> [ASSIGNMENT] Produce an exact copy of the first line of the data below and each line after it, please, up to and including the one with "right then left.".

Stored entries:

_ _ _

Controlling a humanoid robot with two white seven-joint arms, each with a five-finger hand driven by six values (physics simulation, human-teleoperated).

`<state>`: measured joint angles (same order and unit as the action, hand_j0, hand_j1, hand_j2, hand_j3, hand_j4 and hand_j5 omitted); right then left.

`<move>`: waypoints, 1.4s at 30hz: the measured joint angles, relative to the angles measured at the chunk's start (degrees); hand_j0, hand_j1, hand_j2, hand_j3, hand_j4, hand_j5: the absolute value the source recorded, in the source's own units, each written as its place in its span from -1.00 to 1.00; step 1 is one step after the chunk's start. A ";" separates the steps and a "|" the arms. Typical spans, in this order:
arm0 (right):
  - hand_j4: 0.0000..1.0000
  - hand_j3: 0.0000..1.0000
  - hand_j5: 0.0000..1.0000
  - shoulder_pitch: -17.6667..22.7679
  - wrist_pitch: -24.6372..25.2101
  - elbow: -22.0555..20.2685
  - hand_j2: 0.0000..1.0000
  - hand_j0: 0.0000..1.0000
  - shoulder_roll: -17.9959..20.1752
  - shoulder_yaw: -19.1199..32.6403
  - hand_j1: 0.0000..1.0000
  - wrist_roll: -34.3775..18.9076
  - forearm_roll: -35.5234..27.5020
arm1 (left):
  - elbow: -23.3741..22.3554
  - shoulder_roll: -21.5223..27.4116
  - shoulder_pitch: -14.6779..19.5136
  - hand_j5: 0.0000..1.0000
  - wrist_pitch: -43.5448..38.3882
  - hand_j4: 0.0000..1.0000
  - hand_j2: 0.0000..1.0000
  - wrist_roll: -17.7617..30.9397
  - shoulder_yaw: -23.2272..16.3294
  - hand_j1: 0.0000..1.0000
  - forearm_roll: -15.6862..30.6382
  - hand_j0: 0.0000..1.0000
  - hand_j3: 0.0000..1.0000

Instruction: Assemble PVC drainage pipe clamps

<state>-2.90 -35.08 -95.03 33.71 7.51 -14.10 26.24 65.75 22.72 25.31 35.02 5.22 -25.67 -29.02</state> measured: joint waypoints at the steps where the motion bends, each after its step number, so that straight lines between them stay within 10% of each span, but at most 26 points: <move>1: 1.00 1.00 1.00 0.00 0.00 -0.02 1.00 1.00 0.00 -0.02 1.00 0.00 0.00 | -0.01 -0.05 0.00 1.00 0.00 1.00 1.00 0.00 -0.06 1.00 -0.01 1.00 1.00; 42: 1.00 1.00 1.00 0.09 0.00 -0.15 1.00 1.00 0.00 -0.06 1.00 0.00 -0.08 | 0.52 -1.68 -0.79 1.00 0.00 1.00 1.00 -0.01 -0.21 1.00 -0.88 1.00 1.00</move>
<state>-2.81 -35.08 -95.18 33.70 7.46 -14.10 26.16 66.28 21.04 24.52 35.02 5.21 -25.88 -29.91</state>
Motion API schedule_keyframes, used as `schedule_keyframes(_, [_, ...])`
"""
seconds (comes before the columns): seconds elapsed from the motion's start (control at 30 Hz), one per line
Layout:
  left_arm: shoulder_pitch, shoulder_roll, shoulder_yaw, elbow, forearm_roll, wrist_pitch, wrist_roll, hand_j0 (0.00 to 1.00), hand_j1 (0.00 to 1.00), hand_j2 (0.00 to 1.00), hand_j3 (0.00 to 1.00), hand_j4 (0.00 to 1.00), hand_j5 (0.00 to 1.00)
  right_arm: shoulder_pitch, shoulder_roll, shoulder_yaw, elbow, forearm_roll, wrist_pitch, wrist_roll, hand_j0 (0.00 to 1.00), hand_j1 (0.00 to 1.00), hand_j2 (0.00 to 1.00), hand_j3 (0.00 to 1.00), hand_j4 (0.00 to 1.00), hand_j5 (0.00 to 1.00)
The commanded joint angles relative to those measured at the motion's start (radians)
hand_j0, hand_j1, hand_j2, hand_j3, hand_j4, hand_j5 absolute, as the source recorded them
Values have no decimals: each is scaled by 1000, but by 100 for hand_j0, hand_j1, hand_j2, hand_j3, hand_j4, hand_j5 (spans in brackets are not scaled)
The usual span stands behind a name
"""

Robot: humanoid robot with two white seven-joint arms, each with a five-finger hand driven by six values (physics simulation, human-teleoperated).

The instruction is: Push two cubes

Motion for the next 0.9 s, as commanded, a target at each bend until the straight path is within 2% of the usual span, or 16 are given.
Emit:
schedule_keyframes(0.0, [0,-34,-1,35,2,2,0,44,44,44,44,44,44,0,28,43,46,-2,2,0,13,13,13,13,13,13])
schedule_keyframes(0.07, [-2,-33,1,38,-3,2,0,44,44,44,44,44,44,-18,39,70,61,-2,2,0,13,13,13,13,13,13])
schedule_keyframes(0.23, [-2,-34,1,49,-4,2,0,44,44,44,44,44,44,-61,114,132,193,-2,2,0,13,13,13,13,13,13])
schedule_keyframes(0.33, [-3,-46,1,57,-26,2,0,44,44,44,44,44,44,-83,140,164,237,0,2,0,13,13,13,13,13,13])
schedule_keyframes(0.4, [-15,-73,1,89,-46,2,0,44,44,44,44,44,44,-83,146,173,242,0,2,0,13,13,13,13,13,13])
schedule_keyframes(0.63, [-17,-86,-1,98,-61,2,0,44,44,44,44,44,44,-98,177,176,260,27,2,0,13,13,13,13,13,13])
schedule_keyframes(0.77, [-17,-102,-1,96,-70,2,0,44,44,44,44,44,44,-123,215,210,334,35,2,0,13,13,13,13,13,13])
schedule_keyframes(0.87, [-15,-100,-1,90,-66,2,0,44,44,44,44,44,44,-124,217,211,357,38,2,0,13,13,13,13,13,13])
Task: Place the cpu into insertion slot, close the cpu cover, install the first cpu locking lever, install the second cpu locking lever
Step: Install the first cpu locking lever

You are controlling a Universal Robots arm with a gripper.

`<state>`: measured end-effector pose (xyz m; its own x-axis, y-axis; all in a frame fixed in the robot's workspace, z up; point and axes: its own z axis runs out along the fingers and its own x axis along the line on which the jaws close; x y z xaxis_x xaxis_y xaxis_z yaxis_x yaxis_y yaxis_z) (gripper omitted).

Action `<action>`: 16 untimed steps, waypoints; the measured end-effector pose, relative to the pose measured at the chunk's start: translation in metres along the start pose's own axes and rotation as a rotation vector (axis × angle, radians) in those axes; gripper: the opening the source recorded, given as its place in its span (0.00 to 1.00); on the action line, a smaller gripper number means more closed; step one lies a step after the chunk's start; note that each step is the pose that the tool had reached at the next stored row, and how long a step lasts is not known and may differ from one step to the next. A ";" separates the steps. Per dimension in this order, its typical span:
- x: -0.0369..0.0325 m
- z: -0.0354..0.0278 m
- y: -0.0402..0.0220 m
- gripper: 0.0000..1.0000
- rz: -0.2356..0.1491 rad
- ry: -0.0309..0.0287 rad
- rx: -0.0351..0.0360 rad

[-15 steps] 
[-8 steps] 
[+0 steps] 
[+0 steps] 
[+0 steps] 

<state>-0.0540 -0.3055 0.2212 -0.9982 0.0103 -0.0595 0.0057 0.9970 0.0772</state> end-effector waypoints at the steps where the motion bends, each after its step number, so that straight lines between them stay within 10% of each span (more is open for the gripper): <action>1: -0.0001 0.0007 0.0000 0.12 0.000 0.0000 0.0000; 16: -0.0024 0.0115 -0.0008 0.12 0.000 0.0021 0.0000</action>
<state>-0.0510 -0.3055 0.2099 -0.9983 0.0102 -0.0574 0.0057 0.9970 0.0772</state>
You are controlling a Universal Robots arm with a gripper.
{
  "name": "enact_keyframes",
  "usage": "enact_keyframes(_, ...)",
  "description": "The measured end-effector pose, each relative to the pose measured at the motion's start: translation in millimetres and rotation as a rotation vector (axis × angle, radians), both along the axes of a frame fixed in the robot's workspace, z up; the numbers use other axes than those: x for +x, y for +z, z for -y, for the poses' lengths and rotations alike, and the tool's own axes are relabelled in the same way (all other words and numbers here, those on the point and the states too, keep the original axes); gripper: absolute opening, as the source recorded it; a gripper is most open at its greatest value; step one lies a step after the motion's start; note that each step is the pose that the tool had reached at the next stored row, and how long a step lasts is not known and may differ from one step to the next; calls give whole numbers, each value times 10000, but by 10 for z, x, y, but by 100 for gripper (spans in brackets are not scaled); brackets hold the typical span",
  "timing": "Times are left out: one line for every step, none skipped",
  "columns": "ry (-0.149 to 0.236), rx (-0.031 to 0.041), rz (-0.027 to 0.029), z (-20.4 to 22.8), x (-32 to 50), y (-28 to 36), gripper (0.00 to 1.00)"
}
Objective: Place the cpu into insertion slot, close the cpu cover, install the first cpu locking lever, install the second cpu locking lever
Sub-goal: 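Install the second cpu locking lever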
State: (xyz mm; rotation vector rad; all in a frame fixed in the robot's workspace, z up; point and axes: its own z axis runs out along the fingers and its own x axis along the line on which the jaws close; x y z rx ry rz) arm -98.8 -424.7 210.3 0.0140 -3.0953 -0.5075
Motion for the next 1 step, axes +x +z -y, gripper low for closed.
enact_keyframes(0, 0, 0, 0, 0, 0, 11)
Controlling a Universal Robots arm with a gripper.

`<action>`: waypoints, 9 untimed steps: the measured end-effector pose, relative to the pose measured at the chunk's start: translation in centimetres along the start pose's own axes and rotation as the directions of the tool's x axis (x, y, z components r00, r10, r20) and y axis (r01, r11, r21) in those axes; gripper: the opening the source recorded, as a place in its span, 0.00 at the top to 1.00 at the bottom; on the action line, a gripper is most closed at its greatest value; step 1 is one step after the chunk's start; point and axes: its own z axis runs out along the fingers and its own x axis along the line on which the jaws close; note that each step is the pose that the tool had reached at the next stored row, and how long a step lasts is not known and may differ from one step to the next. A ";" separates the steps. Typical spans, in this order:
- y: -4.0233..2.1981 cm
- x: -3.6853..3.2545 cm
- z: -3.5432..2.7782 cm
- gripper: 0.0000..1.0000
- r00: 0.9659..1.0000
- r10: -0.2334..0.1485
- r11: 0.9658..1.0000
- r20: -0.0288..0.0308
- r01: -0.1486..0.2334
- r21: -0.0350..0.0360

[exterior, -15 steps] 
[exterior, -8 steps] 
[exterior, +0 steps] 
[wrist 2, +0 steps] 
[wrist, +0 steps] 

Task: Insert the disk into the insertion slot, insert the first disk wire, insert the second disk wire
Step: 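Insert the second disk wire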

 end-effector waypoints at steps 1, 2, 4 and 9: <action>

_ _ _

> [RESULT OF THIS TASK]
Controlling a humanoid robot with two white seven-joint arms, each with a five-finger hand driven by six values (physics simulation, human-teleoperated).

`<state>`: measured joint angles (same order and unit as the action, hand_j0, hand_j1, hand_j2, hand_j3, hand_j4 and hand_j5 omitted); right then left.

This answer requires no additional content.